§ **Recorded information**:
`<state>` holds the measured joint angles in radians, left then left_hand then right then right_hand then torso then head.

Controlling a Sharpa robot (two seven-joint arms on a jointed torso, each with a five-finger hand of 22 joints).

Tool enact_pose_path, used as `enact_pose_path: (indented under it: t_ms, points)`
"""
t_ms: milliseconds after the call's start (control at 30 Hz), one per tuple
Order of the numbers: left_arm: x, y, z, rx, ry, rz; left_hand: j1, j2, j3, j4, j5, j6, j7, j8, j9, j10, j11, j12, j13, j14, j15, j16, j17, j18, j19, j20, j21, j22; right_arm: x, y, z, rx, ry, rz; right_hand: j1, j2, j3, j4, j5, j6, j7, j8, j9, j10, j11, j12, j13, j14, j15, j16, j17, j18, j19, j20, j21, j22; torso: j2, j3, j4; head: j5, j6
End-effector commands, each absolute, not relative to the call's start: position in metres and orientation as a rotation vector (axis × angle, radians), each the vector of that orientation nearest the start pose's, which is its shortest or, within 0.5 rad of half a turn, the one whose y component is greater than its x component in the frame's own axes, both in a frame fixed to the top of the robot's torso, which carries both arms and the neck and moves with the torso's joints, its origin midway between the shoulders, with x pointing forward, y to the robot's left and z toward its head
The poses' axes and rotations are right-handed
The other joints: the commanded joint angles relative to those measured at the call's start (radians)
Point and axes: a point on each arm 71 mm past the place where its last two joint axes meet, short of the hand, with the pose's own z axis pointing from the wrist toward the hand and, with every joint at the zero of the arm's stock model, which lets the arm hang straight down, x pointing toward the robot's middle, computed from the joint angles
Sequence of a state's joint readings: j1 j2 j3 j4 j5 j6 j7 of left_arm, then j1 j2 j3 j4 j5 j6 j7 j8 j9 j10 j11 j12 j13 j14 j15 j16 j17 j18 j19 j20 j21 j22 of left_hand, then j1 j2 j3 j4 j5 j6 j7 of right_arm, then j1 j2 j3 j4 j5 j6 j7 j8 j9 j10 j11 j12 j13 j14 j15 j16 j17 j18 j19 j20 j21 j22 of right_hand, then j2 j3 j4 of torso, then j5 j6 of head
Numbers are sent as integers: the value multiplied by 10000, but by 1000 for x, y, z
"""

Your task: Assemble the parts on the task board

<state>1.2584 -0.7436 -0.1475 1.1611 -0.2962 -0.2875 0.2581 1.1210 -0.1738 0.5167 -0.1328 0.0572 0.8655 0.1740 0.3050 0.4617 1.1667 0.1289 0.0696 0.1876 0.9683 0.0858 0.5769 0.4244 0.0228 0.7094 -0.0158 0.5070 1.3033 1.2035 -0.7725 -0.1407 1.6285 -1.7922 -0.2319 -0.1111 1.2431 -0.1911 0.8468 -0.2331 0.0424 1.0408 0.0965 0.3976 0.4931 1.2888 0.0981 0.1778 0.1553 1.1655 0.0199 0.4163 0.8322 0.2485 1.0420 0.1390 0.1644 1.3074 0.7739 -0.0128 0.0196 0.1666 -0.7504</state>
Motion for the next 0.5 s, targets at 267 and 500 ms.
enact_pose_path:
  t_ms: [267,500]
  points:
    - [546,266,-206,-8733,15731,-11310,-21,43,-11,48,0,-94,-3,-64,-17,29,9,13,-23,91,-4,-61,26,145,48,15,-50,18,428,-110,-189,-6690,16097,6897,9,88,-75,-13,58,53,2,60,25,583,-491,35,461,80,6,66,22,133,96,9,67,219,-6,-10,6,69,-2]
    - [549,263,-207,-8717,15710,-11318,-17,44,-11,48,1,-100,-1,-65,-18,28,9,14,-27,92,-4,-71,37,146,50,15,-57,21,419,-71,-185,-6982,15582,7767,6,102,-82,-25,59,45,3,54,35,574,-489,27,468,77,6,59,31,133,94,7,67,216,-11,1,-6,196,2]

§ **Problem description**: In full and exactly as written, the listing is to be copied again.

§ **Completed exercise**:
`<state>` holds the measured joint angles in radians, left then left_hand then right then right_hand then torso then head.

Controlling a Sharpa robot (two seven-joint arms on a jointed torso, each with a five-finger hand of 22 joints).

Tool enact_pose_path, used as `enact_pose_path: (indented under it: t_ms, points)`
"""
t_ms: milliseconds after the call's start (control at 30 Hz), one per tuple
Order of the numbers: left_arm: x, y, z, rx, ry, rz; left_hand: j1, j2, j3, j4, j5, j6, j7, j8, j9, j10, j11, j12, j13, j14, j15, j16, j17, j18, j19, j20, j21, j22; right_arm: x, y, z, rx, ry, rz; right_hand: j1, j2, j3, j4, j5, j6, j7, j8, j9, j10, j11, j12, j13, j14, j15, j16, j17, j18, j19, j20, j21, j22; torso: j2, j3, j4; head: j5, j6
End-effector commands, each absolute, not relative to the call's start: position in metres and orientation as a rotation vector (axis × angle, radians), each the vector of that orientation nearest the start pose's, which is its shortest or, within 0.5 rad of half a turn, the one whose y component is greater than its x component in the frame's own axes, both in a frame fixed to the top of the robot's torso, which carries both arms and the neck and moves with the torso's joints, its origin midway between the shoulders, with x pointing forward, y to the robot's left and z toward its head
The poses' axes and rotations are right-handed
The other joints: the commanded joint angles relative to those measured at the call's start (radians)
Point and axes: a point on each arm 71 mm past the place where its last two joint axes meet, short of the hand, with the pose's own z axis pointing from the wrist toward the hand and, with every joint at the zero of the arm's stock model, which lets the arm hang straight down, x pointing toward the robot's middle, computed from the joint angles
Sequence of a state's joint readings: j1 j2 j3 j4 j5 j6 j7 of left_arm, then j1 j2 j3 j4 j5 j6 j7 j8 j9 j10 j11 j12 j13 j14 j15 j16 j17 j18 j19 j20 j21 j22 of left_hand, then j1 j2 j3 j4 j5 j6 j7 of right_arm, then j1 j2 j3 j4 j5 j6 j7 j8 j9 j10 j11 j12 j13 j14 j15 j16 j17 j18 j19 j20 j21 j22 of right_hand, then j2 j3 j4 of torso, then j5 j6 of head
Numbers are sent as integers: the value multiplied by 10000, but by 1000 for x, y, z
"""

Your task: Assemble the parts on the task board

<state>1.2584 -0.7436 -0.1475 1.1611 -0.2962 -0.2875 0.2581 1.1210 -0.1738 0.5167 -0.1328 0.0572 0.8655 0.1740 0.3050 0.4617 1.1667 0.1289 0.0696 0.1876 0.9683 0.0858 0.5769 0.4244 0.0228 0.7094 -0.0158 0.5070 1.3033 1.2035 -0.7725 -0.1407 1.6285 -1.7922 -0.2319 -0.1111 1.2431 -0.1911 0.8468 -0.2331 0.0424 1.0408 0.0965 0.3976 0.4931 1.2888 0.0981 0.1778 0.1553 1.1655 0.0199 0.4163 0.8322 0.2485 1.0420 0.1390 0.1644 1.3074 0.7739 -0.0128 0.0196 0.1666 -0.7504</state>
Motion for the next 0.5 s, targets at 267 and 500 ms.
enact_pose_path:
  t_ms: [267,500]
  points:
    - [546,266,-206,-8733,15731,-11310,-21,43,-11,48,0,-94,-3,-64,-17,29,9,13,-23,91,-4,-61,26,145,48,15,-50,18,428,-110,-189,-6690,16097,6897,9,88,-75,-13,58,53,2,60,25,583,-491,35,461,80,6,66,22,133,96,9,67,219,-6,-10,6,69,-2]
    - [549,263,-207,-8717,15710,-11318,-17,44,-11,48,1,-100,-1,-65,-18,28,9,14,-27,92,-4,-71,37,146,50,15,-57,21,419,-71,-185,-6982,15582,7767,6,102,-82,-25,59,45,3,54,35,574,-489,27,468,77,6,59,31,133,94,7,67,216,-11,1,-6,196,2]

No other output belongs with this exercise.